→ RECORDED INFORMATION:
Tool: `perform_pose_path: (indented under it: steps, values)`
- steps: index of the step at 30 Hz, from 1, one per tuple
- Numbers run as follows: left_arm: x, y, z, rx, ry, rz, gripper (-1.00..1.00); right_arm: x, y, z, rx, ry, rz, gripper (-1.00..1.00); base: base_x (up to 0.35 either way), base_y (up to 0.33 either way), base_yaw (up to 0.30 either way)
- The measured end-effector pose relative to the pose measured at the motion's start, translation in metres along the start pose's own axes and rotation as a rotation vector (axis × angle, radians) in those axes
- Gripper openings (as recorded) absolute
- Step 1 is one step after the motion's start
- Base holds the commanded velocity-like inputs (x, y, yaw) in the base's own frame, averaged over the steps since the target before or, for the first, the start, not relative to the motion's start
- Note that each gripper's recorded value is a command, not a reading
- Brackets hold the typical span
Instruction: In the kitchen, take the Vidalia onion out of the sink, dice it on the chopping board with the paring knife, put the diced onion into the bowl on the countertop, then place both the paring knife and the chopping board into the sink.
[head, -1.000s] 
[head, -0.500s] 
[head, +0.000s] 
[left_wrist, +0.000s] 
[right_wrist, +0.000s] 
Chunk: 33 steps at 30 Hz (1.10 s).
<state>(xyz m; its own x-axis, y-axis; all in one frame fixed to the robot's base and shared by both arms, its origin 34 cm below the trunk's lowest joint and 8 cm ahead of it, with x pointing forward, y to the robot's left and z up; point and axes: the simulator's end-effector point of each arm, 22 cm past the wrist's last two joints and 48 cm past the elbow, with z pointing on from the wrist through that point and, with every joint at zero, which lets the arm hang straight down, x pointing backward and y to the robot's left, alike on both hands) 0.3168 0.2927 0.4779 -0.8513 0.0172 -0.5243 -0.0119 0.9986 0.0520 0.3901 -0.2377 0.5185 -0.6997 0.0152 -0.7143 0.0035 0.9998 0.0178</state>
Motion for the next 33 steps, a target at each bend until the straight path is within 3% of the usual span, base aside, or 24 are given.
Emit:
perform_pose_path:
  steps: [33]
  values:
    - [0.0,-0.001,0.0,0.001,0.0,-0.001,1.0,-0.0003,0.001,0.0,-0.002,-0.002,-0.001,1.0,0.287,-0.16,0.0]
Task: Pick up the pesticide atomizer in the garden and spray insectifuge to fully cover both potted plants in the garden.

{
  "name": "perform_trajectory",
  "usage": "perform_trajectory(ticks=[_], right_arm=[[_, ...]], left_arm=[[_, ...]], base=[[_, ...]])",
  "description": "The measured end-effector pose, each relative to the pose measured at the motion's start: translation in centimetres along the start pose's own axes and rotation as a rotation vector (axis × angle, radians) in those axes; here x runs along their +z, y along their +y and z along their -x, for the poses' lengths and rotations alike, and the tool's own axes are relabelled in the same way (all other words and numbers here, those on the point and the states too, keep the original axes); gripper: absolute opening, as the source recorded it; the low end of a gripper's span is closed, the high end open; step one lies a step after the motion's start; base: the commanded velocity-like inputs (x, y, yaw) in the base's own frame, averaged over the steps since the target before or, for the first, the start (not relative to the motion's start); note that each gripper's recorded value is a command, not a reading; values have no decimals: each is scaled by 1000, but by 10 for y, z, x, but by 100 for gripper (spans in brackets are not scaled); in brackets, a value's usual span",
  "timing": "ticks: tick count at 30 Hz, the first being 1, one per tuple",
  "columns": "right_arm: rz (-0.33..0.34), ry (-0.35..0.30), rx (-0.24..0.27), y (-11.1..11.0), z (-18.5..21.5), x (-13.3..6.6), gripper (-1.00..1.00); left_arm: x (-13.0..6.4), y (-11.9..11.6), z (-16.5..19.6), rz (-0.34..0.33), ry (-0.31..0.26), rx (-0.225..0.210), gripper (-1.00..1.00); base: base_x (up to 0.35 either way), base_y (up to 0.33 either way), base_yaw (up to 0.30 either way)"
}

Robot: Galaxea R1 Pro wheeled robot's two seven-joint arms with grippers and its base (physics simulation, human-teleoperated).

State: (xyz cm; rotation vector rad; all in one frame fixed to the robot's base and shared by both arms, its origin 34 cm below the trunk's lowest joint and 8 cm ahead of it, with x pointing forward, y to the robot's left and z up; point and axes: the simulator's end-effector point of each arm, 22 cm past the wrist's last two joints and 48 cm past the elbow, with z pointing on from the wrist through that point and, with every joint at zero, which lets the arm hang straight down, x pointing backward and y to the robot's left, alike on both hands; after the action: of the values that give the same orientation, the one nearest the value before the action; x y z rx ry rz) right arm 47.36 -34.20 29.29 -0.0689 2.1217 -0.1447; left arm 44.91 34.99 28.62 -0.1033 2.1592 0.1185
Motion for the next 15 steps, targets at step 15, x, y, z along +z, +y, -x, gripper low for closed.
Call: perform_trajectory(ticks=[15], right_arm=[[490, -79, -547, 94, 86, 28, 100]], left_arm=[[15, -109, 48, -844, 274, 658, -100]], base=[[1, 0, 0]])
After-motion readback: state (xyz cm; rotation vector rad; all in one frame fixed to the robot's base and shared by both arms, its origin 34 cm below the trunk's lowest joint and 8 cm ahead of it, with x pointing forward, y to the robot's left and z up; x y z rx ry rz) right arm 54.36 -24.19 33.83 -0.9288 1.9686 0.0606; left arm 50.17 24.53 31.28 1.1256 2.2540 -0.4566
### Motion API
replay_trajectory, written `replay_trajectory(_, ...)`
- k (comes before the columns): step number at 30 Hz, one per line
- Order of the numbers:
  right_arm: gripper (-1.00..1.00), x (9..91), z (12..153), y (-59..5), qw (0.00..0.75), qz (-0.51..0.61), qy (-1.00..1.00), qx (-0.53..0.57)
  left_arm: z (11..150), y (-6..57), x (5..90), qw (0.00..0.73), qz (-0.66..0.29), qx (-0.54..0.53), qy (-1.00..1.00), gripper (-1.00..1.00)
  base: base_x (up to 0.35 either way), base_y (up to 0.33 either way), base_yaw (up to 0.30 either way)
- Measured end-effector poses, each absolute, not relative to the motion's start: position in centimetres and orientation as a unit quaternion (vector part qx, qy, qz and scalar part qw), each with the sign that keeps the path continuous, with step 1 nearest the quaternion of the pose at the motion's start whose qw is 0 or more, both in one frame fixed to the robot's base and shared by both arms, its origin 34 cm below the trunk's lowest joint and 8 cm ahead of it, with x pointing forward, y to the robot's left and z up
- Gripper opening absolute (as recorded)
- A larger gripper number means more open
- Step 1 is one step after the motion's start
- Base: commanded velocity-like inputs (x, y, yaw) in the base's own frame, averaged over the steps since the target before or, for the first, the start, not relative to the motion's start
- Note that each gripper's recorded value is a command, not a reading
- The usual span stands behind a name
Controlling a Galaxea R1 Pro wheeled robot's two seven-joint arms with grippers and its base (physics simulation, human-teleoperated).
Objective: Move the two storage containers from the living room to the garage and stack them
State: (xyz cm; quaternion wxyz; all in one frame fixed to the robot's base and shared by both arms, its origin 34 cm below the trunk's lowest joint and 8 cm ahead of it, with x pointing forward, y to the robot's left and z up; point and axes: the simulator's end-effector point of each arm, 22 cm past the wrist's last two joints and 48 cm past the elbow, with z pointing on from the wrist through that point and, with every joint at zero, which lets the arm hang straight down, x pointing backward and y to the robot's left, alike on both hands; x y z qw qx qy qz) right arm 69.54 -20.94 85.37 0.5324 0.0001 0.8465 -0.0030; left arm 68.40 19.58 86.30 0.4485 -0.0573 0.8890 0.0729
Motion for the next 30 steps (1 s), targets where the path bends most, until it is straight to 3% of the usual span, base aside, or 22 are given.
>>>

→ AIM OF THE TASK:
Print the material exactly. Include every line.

→ RESULT FOR THIS EXERCISE:
Tool: `perform_pose_path: (indented under it: steps, values)`
- steps: index of the step at 30 Hz, from 1, one per tuple
- Numbers run as follows: left_arm: x, y, z, rx, ry, rz, gripper (-1.00..1.00); right_arm: x, y, z, rx, ry, rz, gripper (-1.00..1.00); base: base_x (up to 0.35 either way), base_y (up to 0.33 either way), base_yaw (up to 0.30 either way)
- The measured end-effector pose relative to the pose measured at the motion's start, translation in metres along the start pose's own axes and rotation as a rotation vector (axis × angle, radians) in those axes
- Gripper openings (as recorded) absolute
- Step 1 is one step after the motion's start
- Base holds the commanded velocity-like inputs (x, y, yaw) in the base's own frame, averaged over the steps since the target before or, for the first, the start, not relative to the motion's start
- Note that each gripper's recorded value is a command, not a reading
- Brackets hold the typical span
Instruction: In the kitchen, take the Vidalia onion out of the sink, dice it on the chopping board with the paring knife, put the diced onion into the bowl on the countertop, then place both the paring knife and the chopping board into the sink.
[head, -1.000s] 
[head, -0.500s] 
[head, +0.000s] 
[left_wrist, +0.000s] 
[right_wrist, +0.000s] 
Chunk: 33 steps at 30 Hz (1.10 s).
<state>(xyz m; its own x-axis, y-axis; all in one frame fixed to the robot's base and shared by both arms, its origin 34 cm below the trunk's lowest joint and 8 cm ahead of it, with x pointing forward, y to the robot's left and z up; point and axes: the simulator's end-effector point of each arm, 22 cm past the wrist's last two joints and 48 cm past the elbow, with z pointing on from the wrist through that point and, with every joint at zero, which lets the arm hang straight down, x pointing backward and y to the robot's left, alike on both hands) 0.3168 0.2927 0.4779 -0.8513 0.0172 -0.5243 -0.0119 0.9986 0.0520 0.3901 -0.2377 0.5185 -0.6997 0.0152 -0.7143 0.0035 0.9998 0.0178</state>
Motion for the next 33 steps, a target at each bend until the straight path is within 3% of the usual span, base aside, or 24 are given.
Emit:
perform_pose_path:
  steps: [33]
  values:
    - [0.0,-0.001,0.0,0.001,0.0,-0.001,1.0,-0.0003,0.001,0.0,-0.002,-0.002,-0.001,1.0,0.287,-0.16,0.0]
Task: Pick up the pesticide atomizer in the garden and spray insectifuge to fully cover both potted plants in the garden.

{
  "name": "perform_trajectory",
  "usage": "perform_trajectory(ticks=[_], right_arm=[[_, ...]], left_arm=[[_, ...]], base=[[_, ...]])",
  "description": "The measured end-effector pose, each relative to the pose measured at the motion's start: translation in centimetres along the start pose's own axes and rotation as a rotation vector (axis × angle, radians) in those axes; here x runs along their +z, y along their +y and z along their -x, for the poses' lengths and rotations alike, and the tool's own axes are relabelled in the same way (all other words and numbers here, those on the point and the states too, keep the original axes); gripper: absolute opening, as the source recorded it; the low end of a gripper's span is closed, the high end open; step one lies a step after the motion's start; base: the commanded velocity-like inputs (x, y, yaw) in the base's own frame, averaged over the steps since the target before or, for the first, the start (not relative to the motion's start); note that each gripper's recorded value is a command, not a reading; values have no decimals: each is scaled by 1000, but by 10 for y, z, x, but by 100 for gripper (spans in brackets are not scaled); in brackets, a value's usual span",
  "timing": "ticks: tick count at 30 Hz, the first being 1, one per tuple",
  "columns": "right_arm: rz (-0.33..0.34), ry (-0.35..0.30), rx (-0.24..0.27), y (-11.1..11.0), z (-18.5..21.5), x (-13.3..6.6), gripper (-1.00..1.00); left_arm: x (-13.0..6.4), y (-11.9..11.6), z (-16.5..19.6), rz (-0.34..0.33), ry (-0.31..0.26), rx (-0.225..0.210), gripper (-1.00..1.00); base: base_x (up to 0.35 either way), base_y (up to 0.33 either way), base_yaw (up to 0.30 either way)"
}

Robot: Galaxea R1 Pro wheeled robot's two seven-joint arms with grippers and its base (physics simulation, human-teleoperated).

State: (xyz cm; rotation vector rad; all in one frame fixed to the robot's base and shared by both arms, its origin 34 cm below the trunk's lowest joint and 8 cm ahead of it, with x pointing forward, y to the robot's left and z up; point and axes: the simulator's end-effector point of each arm, 22 cm past the wrist's last two joints and 48 cm past the elbow, with z pointing on from the wrist through that point and, with every joint at zero, which lets the arm hang straight down, x pointing backward and y to the robot's left, alike on both hands; after the action: of the values that give the same orientation, the one nearest the value before the action; x y z rx ry rz) right arm 47.36 -34.20 29.29 -0.0689 2.1217 -0.1447; left arm 44.91 34.99 28.62 -0.1033 2.1592 0.1185
Motion for the next 15 steps, targets at step 15, x, y, z along +z, +y, -x, gripper low for closed.
Call: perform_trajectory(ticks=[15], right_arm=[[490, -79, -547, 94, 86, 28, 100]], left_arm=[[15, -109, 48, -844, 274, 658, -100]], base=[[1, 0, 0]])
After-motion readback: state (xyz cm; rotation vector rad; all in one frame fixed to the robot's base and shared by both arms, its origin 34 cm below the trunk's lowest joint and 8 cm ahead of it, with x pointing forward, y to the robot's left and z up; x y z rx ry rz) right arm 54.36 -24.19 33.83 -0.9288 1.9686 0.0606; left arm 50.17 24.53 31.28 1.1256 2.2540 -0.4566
### Motion API
replay_trajectory, written `replay_trajectory(_, ...)`
- k (comes before the columns): step number at 30 Hz, one per line
- Order of the numbers:
  right_arm: gripper (-1.00..1.00), x (9..91), z (12..153), y (-59..5), qw (0.00..0.75), qz (-0.51..0.61), qy (-1.00..1.00), qx (-0.53..0.57)
  left_arm: z (11..150), y (-6..57), x (5..90), qw (0.00..0.73), qz (-0.66..0.29), qx (-0.54..0.53), qy (-1.00..1.00), gripper (-1.00..1.00)
  base: base_x (up to 0.35 either way), base_y (up to 0.33 either way), base_yaw (up to 0.30 either way)
- Measured end-effector poses, each absolute, not relative to the motion's start: position in centimetres and orientation as a unit quaternion (vector part qx, qy, qz and scalar part qw), each with the sign that keeps the path continuous, with step 1 nearest the quaternion of the pose at the motion's start whose qw is 0 or more, both in one frame fixed to the robot's base and shared by both arms, its origin 34 cm below the trunk's lowest joint and 8 cm ahead of it, with x pointing forward, y to the robot's left and z up
- Gripper opening absolute (as recorded)
- A larger gripper number means more open
- Step 1 is one step after the motion's start
- Base: commanded velocity-like inputs (x, y, yaw) in the base's own frame, averaged over the steps since the target before or, for the first, the start, not relative to the motion's start
- Note that each gripper's recorded value is a command, not a reading
- The usual span stands behind a name
Controlling a Galaxea R1 Pro wheeled robot's two seven-joint arms with grippers and its base (physics simulation, human-teleoperated).
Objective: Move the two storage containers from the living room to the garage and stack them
State: (xyz cm; quaternion wxyz; all in one frame fixed to the robot's base and shared by both arms, its origin 34 cm below the trunk's lowest joint and 8 cm ahead of it, with x pointing forward, y to the robot's left and z up; point and axes: the simulator's end-effector point of each arm, 22 cm past the wrist's last two joints and 48 cm past the elbow, with z pointing on from the wrist through that point and, with every joint at zero, which lets the arm hang straight down, x pointing backward and y to the robot's left, alike on both hands; x y z qw qx qy qz) right arm 69.54 -20.94 85.37 0.5324 0.0001 0.8465 -0.0030; left arm 68.40 19.58 86.30 0.4485 -0.0573 0.8890 0.0729
Motion for the next 30 steps (1 s), targets where the path bends most, until it is straight to 3% of the usual span, base aside, or 22 are given.
>>>

With that, the answer is finished.